Colin Cherry Award 2020
Handling classroom babble noise in an automatic speech recognition-powered educational application
Background: In the scope of the Lalilo reading assistant for 5-7-year-old children learning to read, designed for classroom usage, we develop an automatic speech recognition (ASR) system that aims at transcribing accurately children’s read speech and detecting potential reading mistakes. In addition to challenges linked to the recognition of young reading learners (extended frequency ranges, high intra-speaker variability, slow reading rate, and presence of disfluencies), the system needs to adapt to the noise environment of classrooms.
Methods: Babble noise is among the most complex types of noise because suppressing it requires the faculty to distinguish the targeted speaker’s speech from background speakers’. In this work, we apply multi-condition training to a state-of-the-art phoneme recognition model to improve its robustness to classroom-typical babble noise. This method consists of mixing the speech training recordings with babble noise at different signal-to-noise ratios (SNR) to teach the system to handle noise. Our model follows a Transformer encoder-decoder architecture. We use transfer learning to cope with the lack of data, training a source model on 150 hours of the Common Voice adult read speech dataset, and fine-tuning it with our small in-house Lalilo child read speech dataset (13 hours). Multi-condition training is applied to the fine-tuning stage, using two noise datasets: (1) the DEMAND noise dataset, where we selected only babble noise recordings; (2) our in-house Lali-noise dataset, containing real-life classroom recordings. While the first displays adult babble noise with constant volume and distribution, the second is characterized by irregular child babble noise and other classroom noises. The evaluation set is comprised of recordings with SNRs varying between -10 and 50 dB, and a mean SNR on the set of 23.8 +- 10.9 dB.
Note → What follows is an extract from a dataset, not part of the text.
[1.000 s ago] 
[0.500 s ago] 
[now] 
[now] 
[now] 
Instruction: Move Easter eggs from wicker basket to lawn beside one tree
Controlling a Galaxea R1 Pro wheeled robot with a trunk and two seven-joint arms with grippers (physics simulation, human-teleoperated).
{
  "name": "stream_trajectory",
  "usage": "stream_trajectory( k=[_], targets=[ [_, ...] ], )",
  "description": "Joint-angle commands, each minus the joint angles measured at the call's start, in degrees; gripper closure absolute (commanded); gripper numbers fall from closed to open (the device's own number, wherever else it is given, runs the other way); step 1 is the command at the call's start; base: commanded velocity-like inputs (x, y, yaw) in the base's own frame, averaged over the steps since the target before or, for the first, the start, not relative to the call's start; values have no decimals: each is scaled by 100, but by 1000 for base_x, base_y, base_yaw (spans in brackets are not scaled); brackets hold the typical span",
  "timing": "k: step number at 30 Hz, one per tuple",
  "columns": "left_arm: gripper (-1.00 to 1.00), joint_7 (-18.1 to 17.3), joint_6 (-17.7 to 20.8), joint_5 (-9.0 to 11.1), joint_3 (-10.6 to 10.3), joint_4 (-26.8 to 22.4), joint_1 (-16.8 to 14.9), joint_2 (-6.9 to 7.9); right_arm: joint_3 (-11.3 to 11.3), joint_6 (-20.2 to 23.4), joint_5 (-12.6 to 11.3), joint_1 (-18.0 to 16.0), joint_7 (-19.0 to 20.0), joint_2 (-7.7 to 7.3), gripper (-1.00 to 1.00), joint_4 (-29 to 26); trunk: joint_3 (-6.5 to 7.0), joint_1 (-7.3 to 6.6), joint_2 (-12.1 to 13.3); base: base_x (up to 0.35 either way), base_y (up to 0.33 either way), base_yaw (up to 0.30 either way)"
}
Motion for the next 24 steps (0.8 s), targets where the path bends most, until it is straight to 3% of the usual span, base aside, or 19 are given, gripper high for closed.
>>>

Results: Our results show that multi-condition training with babble noise indeed improves the system’s robustness to noise. We observe a global reduction of the phoneme error rate (PER) that is more important using the Lali-noise dataset than the DEMAND dataset. In particular, we observe an important PER reduction on high-noise (SNR < 10 dB) and medium-noise (10 dB < SNR < 25 dB) recordings when using the Lali-noise dataset. On the contrary, using the DEMAND dataset gives better performance on low-noise (SNR > 25 dB) recordings, at the cost of slightly degrading the recognition on high-noise recordings. These results lead us to the conclusion that training the model in conditions that resemble most the inference noise environment is most efficient to improve ASR noise robustness.